On Fri, 05 Nov 2004 23:04:23 -0500, Tom Lane <tgl@sss.pgh.pa.us> wrote:
> Matt Clark <matt@ymogen.net> writes:
> > Well, 74000/76000000 ~= 0.1%, way less than 1/26, so no surprise that an
> > indexscan is better, and also no surprise that the planner can't know
> > that I is such an uncommon initial char.
>
> But it *can* know that, at least given adequate ANALYZE statistics.

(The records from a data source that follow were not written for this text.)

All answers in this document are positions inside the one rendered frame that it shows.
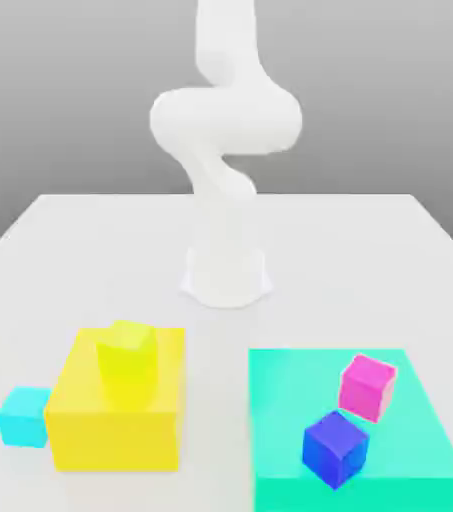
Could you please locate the large yellow box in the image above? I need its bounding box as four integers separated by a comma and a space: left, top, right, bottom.
44, 326, 187, 474

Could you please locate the small blue cube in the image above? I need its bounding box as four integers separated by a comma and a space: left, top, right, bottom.
301, 410, 371, 491

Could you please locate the large turquoise box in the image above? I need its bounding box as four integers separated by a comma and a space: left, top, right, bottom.
248, 348, 453, 512

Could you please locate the small yellow cube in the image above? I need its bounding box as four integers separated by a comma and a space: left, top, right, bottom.
95, 319, 160, 412

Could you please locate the small pink cube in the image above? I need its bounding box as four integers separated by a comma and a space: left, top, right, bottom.
338, 353, 398, 424

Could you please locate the small cyan cube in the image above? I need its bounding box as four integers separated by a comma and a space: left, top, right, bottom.
0, 385, 54, 449

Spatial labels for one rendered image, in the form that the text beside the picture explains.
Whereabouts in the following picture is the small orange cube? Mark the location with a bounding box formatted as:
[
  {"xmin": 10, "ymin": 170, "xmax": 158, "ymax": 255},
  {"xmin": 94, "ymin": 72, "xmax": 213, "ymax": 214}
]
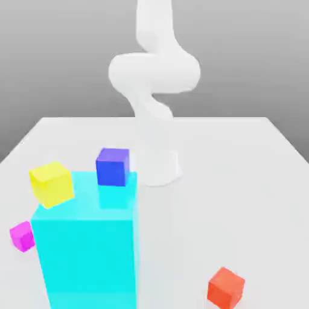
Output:
[{"xmin": 206, "ymin": 266, "xmax": 246, "ymax": 309}]

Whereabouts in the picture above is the small magenta cube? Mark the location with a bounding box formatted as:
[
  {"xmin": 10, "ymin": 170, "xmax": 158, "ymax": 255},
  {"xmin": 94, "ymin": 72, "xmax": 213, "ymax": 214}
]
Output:
[{"xmin": 9, "ymin": 220, "xmax": 36, "ymax": 253}]

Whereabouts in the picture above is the small yellow cube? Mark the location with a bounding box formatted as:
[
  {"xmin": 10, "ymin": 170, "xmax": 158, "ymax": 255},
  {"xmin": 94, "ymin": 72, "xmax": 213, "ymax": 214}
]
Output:
[{"xmin": 28, "ymin": 161, "xmax": 75, "ymax": 209}]

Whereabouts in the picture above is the small blue cube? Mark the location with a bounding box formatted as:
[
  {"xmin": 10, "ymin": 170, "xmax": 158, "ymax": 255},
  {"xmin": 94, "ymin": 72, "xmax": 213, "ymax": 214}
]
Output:
[{"xmin": 95, "ymin": 147, "xmax": 130, "ymax": 187}]

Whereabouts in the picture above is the large cyan box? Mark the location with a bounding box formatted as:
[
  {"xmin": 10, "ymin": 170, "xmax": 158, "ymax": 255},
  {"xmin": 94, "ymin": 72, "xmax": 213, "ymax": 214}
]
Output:
[{"xmin": 30, "ymin": 170, "xmax": 140, "ymax": 309}]

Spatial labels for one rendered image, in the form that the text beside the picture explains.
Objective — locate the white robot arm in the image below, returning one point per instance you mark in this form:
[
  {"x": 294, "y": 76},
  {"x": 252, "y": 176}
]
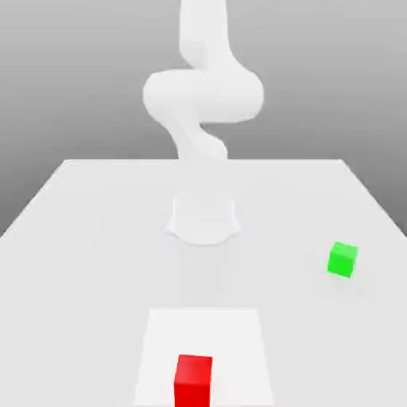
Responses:
[{"x": 203, "y": 95}]

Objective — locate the small green cube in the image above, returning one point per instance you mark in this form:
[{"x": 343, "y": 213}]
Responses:
[{"x": 341, "y": 260}]

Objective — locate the small red cube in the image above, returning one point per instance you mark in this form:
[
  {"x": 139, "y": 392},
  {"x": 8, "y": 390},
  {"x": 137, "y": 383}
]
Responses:
[{"x": 193, "y": 381}]

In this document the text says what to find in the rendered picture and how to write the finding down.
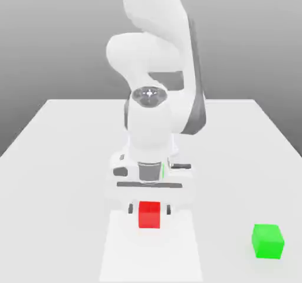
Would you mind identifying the small green cube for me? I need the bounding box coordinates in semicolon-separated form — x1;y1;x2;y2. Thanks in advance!
251;223;285;260

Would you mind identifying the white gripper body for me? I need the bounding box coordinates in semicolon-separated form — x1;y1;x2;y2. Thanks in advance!
110;178;195;203

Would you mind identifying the small red cube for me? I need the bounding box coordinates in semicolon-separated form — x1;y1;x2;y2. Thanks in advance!
138;200;162;229

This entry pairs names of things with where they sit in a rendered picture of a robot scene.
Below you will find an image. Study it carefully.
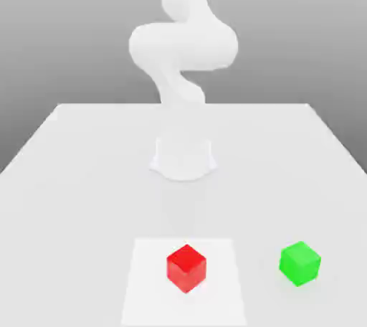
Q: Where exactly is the small red cube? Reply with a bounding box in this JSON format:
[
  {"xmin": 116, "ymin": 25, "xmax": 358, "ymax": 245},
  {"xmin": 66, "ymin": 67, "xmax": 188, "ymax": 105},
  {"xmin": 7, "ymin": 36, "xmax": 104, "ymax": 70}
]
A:
[{"xmin": 166, "ymin": 243, "xmax": 208, "ymax": 294}]

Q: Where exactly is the small green cube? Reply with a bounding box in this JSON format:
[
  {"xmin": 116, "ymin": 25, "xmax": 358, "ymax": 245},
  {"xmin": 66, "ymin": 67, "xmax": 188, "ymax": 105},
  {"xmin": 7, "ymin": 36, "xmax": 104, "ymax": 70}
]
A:
[{"xmin": 278, "ymin": 240, "xmax": 322, "ymax": 288}]

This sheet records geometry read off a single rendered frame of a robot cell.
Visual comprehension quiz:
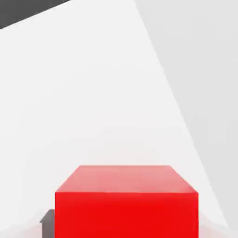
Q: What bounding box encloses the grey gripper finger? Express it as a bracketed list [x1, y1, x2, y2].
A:
[27, 209, 56, 238]

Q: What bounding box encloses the small red cube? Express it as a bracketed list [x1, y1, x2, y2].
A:
[54, 165, 199, 238]

> I'm pretty convinced that the basic answer to Allen's problem is to
> increase the histogram size. How large he needs to make it is not
> clear --- obviously his data distribution is not uniform, but I don't
> have a fix on how badly non-uniform.
>
Tom just an update, it's now 2am.. several hours since I started that
EXPLAIN ANALYZE and it still hasn't finished, so I've aborted it. I
will do the example with the more precise substring instead to
illustrate the performance differences, both with and without the
substring index and report back here.
I'm also interested in something someone else posted, namely that the
36 indexes I have, "A%" through "Z%" and "0%" through "9%" could be
replaced with a single index like:
"CREATE INDEX idx_table_field_substr ON table substr(field, 1, 1);"
I'm wondering, histogram and other information aside, will this
function as well (or better) than creating all the individual indexes?